So I'm sitting here in a pair of earplugs. Although she thinks I'm torturing her, I'm just trying to follow doctor's orders and get her healed up.

It's going to be a long two weeks.

Thursday, September 29, 2016

The J Snake

The J church streetcar runs about a block from my home, so I often ride it when going somewhere that is not car-friendly.

The first time I rode it, I was amazed when the tracks left Church Street and edged into Dolores Park. There was grass on the left of the tracks and a planted hillside on the right. Suddenly I was at Disneyland, aboard an amusement park ride. We had left the paved street behind. Anything could happen.

I eventually realized that the tracks were taking a detour around a hill that was too steep for the train. The train needed to go around the side of the hill, via a winding pair of curves, to avoid sliding backwards. So much for the Disneyland magic.

Just the other day, though, some of the magic returned. The streetcar is articulated; it has a joint in the middle that allows the parts to move separately from side to side and up and down. I was sitting in the back of the car, and was watching the front half as it turned this way and that, and pointed uphill before the back half reached the same slope. Suddenly I was riding a huge serpent, like the sand worms of Dune, as I watched the head sway back and forth, independently of the body where I was. It was trippy.

Saturday, September 24, 2016

BTW, the piece I performed for Lez Writes 2016

I seem to have a little problem with authority.

We kids who lived in the Berkeley hills rode the same number 7 bus to junior high school each weekday morning. We made the bus our own; the driver, not so much. For no reason we could see, he usually parked the bus on University Avenue and stepped outside of it for a minute or two. That did not sit well with me. I studied the door controls, and one day after he left the bus, I closed the door behind him.

He yelled at me to open it up again, and I did. I’ve occasionally wondered why I closed the door on him. I'm usually a goody two-shoes, color inside the lines, kind of gal. Only now, nearly 50 years later, do I have an idea. I've had abandonment issues most of my life. And I think that his leaving us alone in the bus frightened me a little bit and angered me a lot. Step away from us, will you? OK, we don't need you either, so there.

Fast forward through my college years, when I found out I was a lesbian. My very existence defied authority. After I came to San Francisco for law school, I joined associations of gay Lutherans and queer Jews. I found and read lesbian novels. In the back of my mind, I hoped for some lesbian action when I went out of town for a gay gathering. Nope.

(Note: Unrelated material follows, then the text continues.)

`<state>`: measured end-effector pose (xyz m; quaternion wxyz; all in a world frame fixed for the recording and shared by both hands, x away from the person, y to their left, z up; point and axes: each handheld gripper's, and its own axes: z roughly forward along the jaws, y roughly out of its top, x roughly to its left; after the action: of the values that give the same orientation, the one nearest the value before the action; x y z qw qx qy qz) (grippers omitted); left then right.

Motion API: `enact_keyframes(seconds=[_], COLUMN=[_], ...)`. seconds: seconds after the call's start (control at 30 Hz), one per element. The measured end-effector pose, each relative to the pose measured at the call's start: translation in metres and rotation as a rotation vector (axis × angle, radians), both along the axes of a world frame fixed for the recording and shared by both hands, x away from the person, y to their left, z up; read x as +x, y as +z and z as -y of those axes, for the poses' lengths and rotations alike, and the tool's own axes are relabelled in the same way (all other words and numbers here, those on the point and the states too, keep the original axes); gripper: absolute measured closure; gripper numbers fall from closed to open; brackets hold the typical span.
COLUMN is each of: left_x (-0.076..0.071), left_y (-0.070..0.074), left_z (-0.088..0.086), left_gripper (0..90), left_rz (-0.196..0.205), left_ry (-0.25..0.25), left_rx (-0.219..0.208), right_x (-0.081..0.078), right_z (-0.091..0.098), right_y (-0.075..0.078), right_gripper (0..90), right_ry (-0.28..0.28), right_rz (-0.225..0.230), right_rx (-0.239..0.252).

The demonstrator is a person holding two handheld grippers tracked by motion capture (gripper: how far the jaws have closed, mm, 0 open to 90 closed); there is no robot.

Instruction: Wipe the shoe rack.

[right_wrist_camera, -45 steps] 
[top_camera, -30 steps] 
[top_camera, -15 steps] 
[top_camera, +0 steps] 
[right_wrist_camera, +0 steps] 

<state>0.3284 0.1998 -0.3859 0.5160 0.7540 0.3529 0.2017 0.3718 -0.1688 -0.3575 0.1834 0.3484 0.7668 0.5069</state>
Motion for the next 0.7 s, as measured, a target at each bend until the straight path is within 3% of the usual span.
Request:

The closest I came was at a conference in Minnesota for a gay Lutheran group. I happened to catch the eye of a nice lesbian doctor. Unfortunately, she insisted on remaining true to her absent lover, and my best efforts got me only some very nice necking, a canoe ride, and sunburn.

A few years later, I went to a women's retreat house for a weekend of instruction in meditation and massage. One woman used massage techniques on my inner thighs that would have caused me great embarrassment were I a man. Although straight, she seemed to enjoy exerting that power over another woman. When I happened to mention that I belonged to a gay synagogue, she perked up, and asked me to spend some time alone with her. I enjoyed giving her a demonstration of lesbian kissing and cuddling, but she drew the line there.

Then I went to the West Coast Women's Music and Cultural Festival. Hundreds of dykes camping in the woods, Holly Near, bare breasts. Women hooking up to the left of me, kissing and caressing to the right of me. Into the valley of dykes I marched. But me, my gaydar was so bad that I wound up hanging out with one of the ten straight women at the festival.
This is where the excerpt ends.